**PROBLEM DETAILS**
Print, exactly as they stand, the lines from the start of the listing to the line containing "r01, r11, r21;", inclusive.

**DATA TO EXAMINE**
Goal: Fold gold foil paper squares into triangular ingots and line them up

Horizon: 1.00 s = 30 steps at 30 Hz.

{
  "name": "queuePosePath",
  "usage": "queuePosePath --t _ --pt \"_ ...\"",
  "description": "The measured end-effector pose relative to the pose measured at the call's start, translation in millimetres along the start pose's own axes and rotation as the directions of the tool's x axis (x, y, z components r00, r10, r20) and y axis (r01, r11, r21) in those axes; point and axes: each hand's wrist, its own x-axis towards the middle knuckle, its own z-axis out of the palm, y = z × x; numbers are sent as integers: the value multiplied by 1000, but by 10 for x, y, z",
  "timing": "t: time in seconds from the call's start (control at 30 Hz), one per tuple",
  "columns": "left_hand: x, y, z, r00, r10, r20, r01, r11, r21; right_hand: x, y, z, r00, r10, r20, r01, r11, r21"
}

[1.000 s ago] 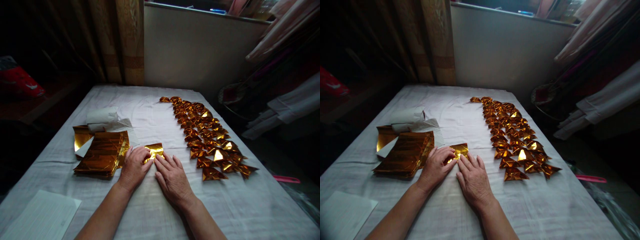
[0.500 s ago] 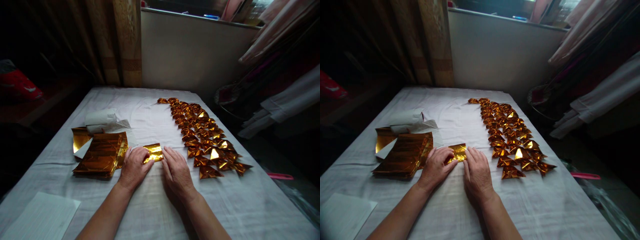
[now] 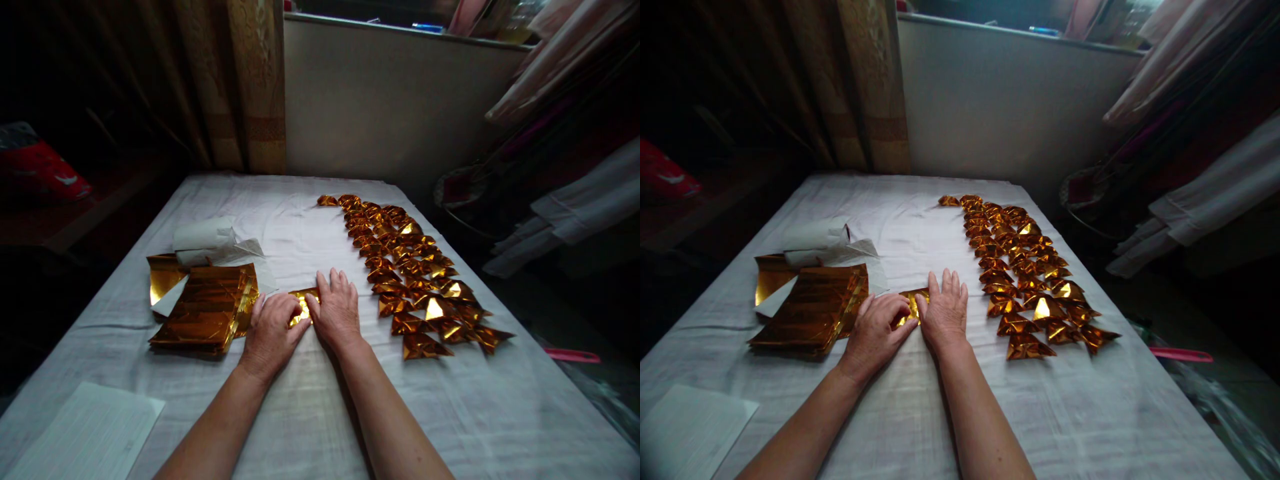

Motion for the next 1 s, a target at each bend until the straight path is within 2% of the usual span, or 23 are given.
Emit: queuePosePath --t 0.37,0.7,0.87,1.0 --pt "49 -133 -83 992 25 125 -12 995 -101 5 15 -19 1000 3 27 -4 999 42" --pt "100 -316 -264 924 86 372 -19 984 -179 11 18 -27 1000 3 31 -5 999 53" --pt "108 -323 -295 921 93 379 -28 985 -172 8 51 17 1000 12 -25 -10 996 89" --pt "99 -329 -268 942 82 327 -30 987 -161 -5 70 34 986 13 -165 11 989 149"
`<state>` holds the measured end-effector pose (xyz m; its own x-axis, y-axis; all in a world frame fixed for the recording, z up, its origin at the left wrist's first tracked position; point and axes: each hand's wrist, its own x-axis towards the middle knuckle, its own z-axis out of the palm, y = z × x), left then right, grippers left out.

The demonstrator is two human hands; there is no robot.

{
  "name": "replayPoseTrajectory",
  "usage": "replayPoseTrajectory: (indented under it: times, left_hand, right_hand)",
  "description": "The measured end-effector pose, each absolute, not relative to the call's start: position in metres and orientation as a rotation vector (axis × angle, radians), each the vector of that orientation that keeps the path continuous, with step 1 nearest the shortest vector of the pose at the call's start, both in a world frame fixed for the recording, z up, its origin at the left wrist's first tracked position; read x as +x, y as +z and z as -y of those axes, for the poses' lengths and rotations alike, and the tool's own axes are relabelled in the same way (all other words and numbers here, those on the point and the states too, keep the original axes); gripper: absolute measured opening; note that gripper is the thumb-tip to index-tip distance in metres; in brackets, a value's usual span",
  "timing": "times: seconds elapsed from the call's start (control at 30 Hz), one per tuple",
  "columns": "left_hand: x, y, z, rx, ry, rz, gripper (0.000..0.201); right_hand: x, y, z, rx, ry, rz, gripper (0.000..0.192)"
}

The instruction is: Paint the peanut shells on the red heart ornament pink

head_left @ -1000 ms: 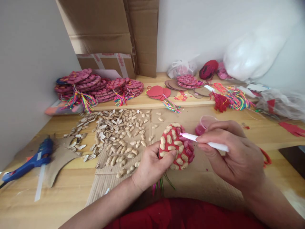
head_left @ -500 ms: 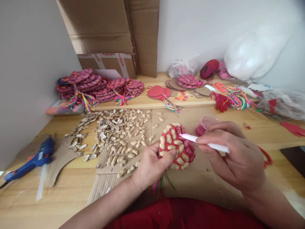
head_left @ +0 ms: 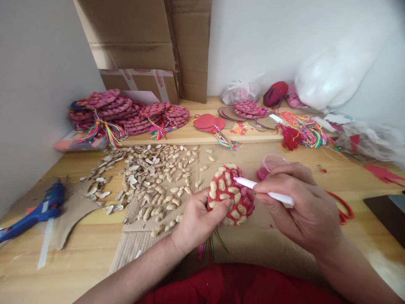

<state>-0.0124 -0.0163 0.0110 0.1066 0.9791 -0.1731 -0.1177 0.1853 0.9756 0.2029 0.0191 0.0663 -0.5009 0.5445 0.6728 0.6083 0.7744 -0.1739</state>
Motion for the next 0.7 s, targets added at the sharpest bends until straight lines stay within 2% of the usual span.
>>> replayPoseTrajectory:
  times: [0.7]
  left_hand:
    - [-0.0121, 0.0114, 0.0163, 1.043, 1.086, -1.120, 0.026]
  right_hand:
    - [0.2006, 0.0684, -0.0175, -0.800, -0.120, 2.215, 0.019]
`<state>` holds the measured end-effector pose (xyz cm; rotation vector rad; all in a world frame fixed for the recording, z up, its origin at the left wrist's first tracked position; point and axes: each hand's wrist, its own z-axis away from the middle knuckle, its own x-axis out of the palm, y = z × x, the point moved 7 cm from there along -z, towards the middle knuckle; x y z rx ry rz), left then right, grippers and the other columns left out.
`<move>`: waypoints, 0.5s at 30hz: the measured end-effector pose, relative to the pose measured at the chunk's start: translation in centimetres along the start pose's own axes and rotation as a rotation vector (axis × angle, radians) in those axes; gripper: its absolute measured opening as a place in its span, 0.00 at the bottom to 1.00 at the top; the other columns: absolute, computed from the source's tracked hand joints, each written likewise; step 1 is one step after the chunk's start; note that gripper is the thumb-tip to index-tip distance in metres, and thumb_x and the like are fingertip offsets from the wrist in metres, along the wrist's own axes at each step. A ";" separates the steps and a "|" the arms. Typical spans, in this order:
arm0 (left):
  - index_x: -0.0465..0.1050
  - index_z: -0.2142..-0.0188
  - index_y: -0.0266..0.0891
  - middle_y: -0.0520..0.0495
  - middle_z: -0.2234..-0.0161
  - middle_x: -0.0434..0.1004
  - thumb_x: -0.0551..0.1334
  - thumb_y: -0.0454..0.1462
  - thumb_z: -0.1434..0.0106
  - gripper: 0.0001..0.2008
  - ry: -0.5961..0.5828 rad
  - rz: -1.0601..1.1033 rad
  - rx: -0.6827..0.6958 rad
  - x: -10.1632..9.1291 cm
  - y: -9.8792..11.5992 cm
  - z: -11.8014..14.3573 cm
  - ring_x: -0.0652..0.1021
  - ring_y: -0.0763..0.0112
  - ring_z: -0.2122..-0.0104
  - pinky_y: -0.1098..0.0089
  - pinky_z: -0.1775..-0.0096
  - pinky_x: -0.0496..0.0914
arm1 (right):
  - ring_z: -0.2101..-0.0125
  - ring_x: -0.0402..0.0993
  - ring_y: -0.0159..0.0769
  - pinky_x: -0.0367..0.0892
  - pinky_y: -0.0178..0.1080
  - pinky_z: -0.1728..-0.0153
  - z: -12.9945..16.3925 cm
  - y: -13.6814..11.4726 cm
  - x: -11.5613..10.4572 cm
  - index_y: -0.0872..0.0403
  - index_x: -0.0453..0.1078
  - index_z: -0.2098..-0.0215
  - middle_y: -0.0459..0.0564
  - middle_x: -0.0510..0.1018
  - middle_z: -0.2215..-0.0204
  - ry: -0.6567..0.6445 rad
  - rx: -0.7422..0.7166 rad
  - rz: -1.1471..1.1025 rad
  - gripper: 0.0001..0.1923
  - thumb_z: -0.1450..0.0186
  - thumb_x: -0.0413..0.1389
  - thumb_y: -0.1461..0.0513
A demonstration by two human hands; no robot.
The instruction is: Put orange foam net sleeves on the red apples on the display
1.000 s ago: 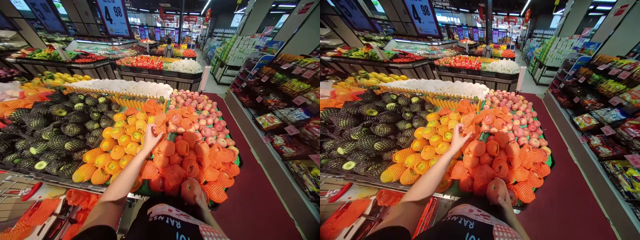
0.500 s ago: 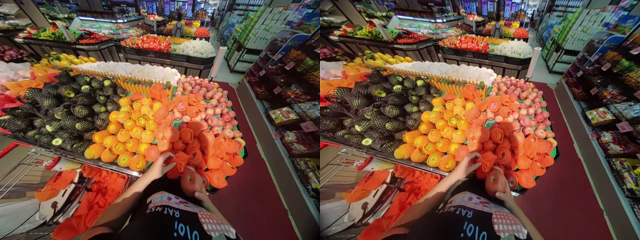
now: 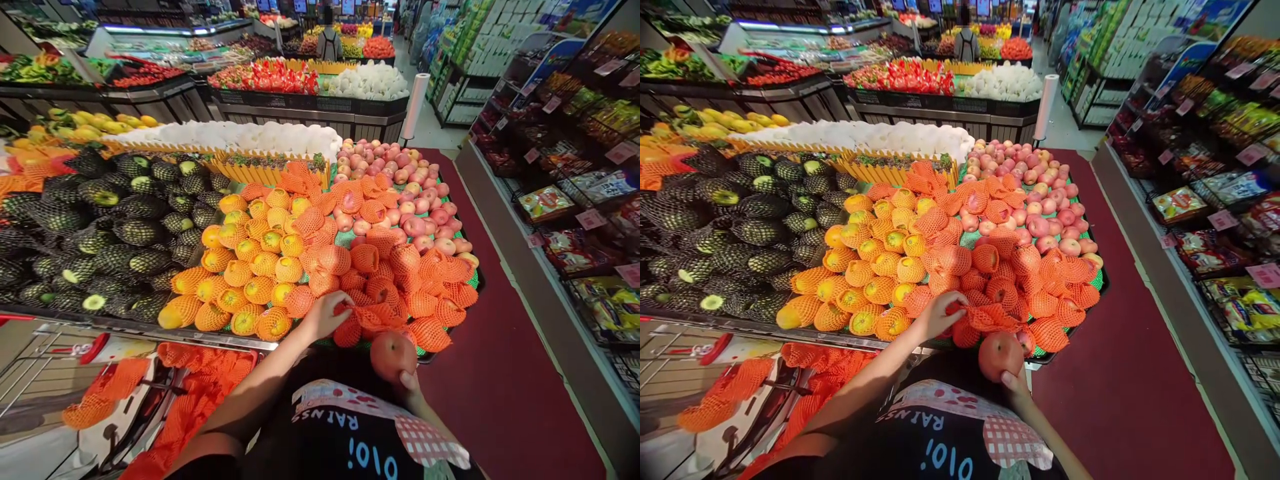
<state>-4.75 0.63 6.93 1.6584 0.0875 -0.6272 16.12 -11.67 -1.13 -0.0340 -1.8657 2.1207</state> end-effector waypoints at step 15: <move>0.50 0.35 0.44 0.34 0.35 0.63 0.76 0.46 0.52 0.52 -0.368 0.339 -0.174 5.4 1.9 3.0 0.67 0.48 0.36 0.49 0.36 0.62 | 0.46 0.67 0.56 0.64 0.61 0.42 -1.1 -5.0 2.7 0.50 0.66 0.40 0.57 0.70 0.47 -0.076 -0.386 0.638 0.54 0.61 0.74 0.41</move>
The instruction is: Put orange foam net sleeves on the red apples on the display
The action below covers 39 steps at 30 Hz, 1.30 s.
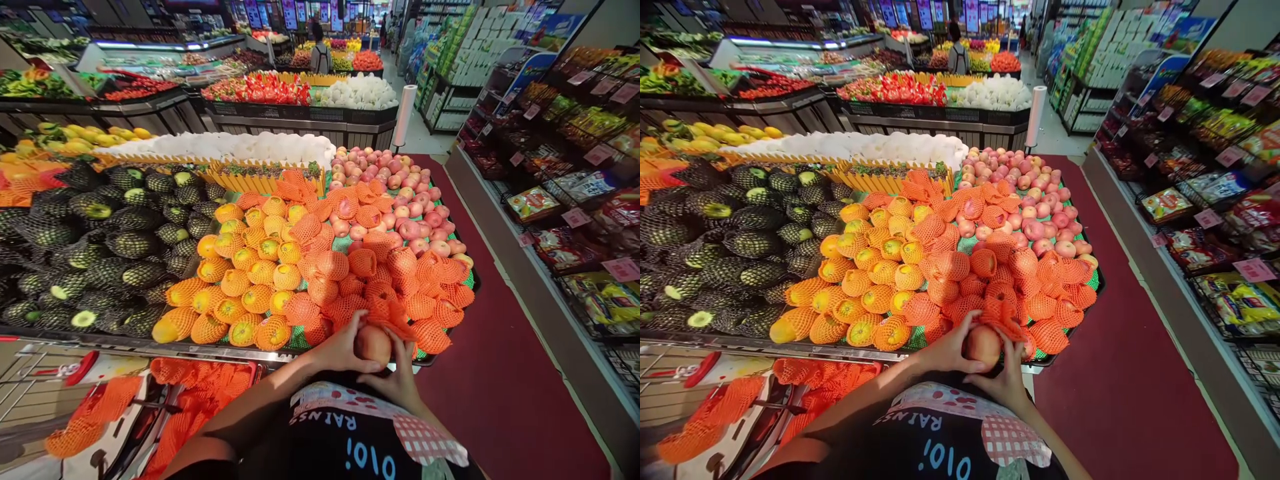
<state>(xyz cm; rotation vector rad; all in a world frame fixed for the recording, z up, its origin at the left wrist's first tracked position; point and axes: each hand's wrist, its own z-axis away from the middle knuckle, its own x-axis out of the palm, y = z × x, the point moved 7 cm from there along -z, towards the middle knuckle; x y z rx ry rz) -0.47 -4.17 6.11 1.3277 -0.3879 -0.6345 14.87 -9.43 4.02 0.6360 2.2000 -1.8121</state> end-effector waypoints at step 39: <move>0.71 0.61 0.38 0.47 0.59 0.75 0.72 0.48 0.42 0.19 0.118 0.189 0.202 -2.6 3.2 -2.8 0.74 0.66 0.56 0.64 0.49 0.67 | 0.65 0.76 0.39 0.72 0.41 0.60 -7.0 0.5 0.6 0.49 0.79 0.68 0.48 0.82 0.67 -0.243 0.334 -0.566 0.14 0.44 0.70 0.49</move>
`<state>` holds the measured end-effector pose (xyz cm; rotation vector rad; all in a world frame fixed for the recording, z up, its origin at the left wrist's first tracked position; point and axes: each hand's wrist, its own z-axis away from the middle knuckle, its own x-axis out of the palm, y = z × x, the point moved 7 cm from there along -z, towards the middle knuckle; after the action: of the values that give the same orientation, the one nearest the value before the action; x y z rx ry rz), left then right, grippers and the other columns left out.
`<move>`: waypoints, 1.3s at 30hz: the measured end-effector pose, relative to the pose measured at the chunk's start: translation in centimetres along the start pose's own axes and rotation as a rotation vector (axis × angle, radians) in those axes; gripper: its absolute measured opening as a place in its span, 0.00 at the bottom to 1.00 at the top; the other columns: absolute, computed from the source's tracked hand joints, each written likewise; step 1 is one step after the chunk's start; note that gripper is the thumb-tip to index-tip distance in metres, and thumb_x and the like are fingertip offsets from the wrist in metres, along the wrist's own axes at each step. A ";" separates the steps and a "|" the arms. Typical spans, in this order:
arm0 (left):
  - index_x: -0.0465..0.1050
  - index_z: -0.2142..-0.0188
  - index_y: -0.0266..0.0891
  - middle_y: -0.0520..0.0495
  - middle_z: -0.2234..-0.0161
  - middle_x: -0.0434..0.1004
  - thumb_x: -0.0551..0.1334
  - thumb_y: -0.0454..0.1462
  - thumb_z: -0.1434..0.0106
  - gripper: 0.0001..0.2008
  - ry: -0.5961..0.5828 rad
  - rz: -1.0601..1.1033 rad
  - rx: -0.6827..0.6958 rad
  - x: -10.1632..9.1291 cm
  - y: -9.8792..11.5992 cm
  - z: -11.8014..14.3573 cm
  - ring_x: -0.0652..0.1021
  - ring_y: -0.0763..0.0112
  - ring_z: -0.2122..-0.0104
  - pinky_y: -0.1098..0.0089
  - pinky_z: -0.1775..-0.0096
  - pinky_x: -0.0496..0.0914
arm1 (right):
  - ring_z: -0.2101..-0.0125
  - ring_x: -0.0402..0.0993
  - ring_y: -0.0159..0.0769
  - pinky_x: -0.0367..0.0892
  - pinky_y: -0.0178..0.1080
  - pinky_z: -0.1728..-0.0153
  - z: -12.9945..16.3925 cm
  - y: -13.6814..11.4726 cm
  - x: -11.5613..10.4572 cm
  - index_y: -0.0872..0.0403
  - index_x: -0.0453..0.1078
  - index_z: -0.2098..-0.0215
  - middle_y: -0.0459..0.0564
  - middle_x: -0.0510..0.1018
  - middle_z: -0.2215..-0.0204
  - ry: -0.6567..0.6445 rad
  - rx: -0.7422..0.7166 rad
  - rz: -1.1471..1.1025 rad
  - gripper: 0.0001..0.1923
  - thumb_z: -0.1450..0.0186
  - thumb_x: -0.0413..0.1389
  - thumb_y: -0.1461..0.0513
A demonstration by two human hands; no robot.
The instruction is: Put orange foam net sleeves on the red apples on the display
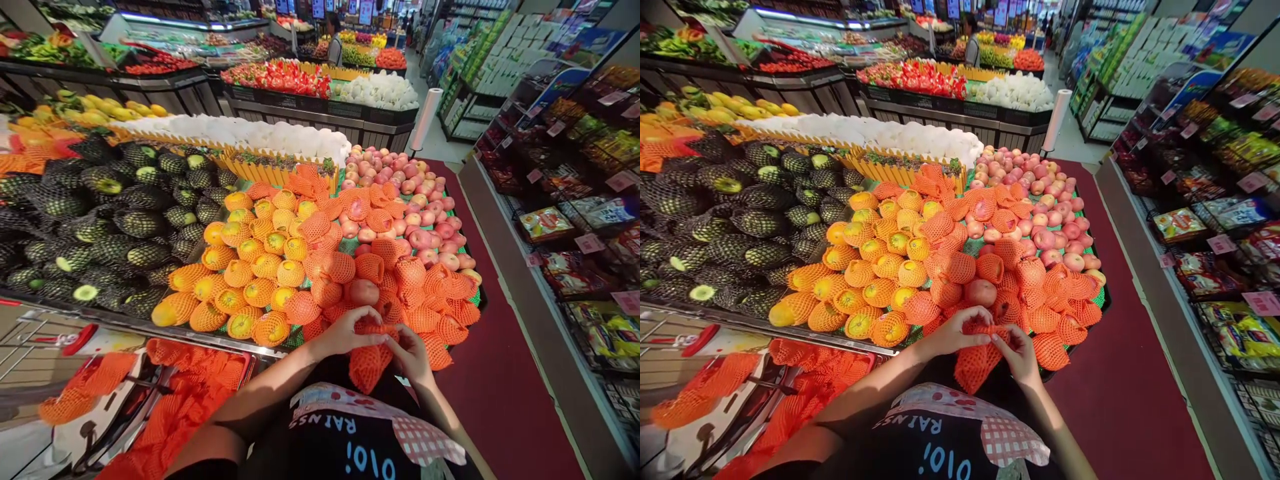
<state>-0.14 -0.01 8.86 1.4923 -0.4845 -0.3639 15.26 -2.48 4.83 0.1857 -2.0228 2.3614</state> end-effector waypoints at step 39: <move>0.76 0.60 0.36 0.42 0.63 0.82 0.59 0.30 0.38 0.09 0.689 -0.326 -0.083 -7.9 -5.2 -2.6 0.79 0.62 0.61 0.64 0.56 0.70 | 0.62 0.77 0.51 0.68 0.49 0.55 -11.9 -0.9 0.8 0.51 0.72 0.69 0.57 0.81 0.68 0.090 -0.049 0.682 0.09 0.36 0.53 0.57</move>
<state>-5.18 5.99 2.98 1.5068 0.3198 -0.1003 13.67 9.38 3.97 -0.7098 -2.3662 2.5725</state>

**TASK RESULT**
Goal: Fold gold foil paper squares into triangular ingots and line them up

Horizon: 1.00 s = 30 steps at 30 Hz.

{
  "name": "queuePosePath",
  "usage": "queuePosePath --t _ --pt \"_ ...\"",
  "description": "The measured end-effector pose relative to the pose measured at the call's start, translation in millimetres along the start pose's own axes and rotation as the directions of the tool's x axis (x, y, z components r00, r10, r20) and y axis (r01, r11, r21) in those axes; point and axes: each hand's wrist, its own x-axis towards the middle knuckle, its own z-axis out of the palm, y = z × x; numbers are sent as integers: the value multiplied by 1000, but by 10 for x, y, z",
  "timing": "t: time in seconds from the call's start (control at 30 Hz), one per tuple",
  "columns": "left_hand: x, y, z, r00, r10, r20, r01, r11, r21; right_hand: x, y, z, r00, r10, r20, r01, r11, r21"

No more work is needed for this exercise.